Des poches d'ultraviolence dans un monde pacifié

Comment et pourquoi des carnages, des tueries, des guerres civiles et flambées de violence extrême surviennent-ils dans des sociétés globalement pacifiées ? Voilà l’objet d’un nouveau champ de recherche : l’étude des massacres de masse.

Les sociétés contemporaines sont globalement pacifiées : voilà un constat qui, bien que contre-intuitif, ne souffre guère de contestation possible. Tant les indicateurs sont convergents.

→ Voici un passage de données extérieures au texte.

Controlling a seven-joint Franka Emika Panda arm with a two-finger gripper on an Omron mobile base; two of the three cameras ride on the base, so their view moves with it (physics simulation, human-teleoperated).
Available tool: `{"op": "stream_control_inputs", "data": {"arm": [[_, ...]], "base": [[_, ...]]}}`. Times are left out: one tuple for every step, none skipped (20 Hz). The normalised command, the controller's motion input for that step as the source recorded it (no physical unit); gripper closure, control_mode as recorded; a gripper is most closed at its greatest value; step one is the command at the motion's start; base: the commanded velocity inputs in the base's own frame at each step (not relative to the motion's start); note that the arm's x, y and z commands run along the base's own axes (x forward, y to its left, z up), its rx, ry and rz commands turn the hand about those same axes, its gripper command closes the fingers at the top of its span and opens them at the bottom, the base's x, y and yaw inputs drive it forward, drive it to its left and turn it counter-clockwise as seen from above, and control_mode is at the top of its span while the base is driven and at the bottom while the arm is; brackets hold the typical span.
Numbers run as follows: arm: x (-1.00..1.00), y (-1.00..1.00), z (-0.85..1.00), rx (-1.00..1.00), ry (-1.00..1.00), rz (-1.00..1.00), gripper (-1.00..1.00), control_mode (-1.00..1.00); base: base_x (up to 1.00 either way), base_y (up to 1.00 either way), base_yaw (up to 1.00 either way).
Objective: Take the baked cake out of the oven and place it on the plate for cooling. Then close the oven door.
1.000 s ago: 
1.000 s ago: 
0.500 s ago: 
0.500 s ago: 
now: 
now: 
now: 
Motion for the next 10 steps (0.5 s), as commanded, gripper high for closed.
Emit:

Comment s’explique cette pacification généralisée ? Pour le sociologue Norbert Elias (1897-1990), la pacification des mœurs (qu’il nommait « processus de civilisation ») est liée à une intériorisation des pulsions agressives par des normes de conduites plus « civiles » qui se sont imposées en Europe à partir de la Renaissance. Sur le plan psychologique, l’idée d’intériorisation des normes est proche de la théorie freudienne du refoulement. Mais là où Freud voit un phénomène universel (la culture est ce qui inhibe et détourne les pulsions), N. Elias y voit un phénomène historique propre à l’Occident moderne. La pacification des mœurs est le produit de la monopolisation de la violence par l’État moderne. À la fin du Moyen Âge, l’État central a désarmé la société et imposé un État de droit et une justice centrale. L’État met fin aux querelles et luttes privées entre fiefs, interdit les duels et vengeances privées. Et une normalisation des conduites a transformé des gens brutaux (comme l’étaient les chevaliers et les paysans) en citoyens pacifiques.

Pour expliquer le déclin séculaire de la violence, S. Pinker 1 reprend à son compte la théorie de N. Elias et y ajoute d’autres facteurs : la révolution humaniste (des 17e et 18e siècles), la guerre froide entre l’Ouest et l’Est durant la seconde moitié du 20e siècle qui fut en fait une coexistence pacifique, la révolution des droits de l’homme (déclaration des droits de 1948) qui s’est étendue à la défense des minorités ethniques, des homosexuels, des femmes, des enfants et même des animaux. La montée en puissance des femmes et l’essor des valeurs féminines auraient également contribué au phénomène.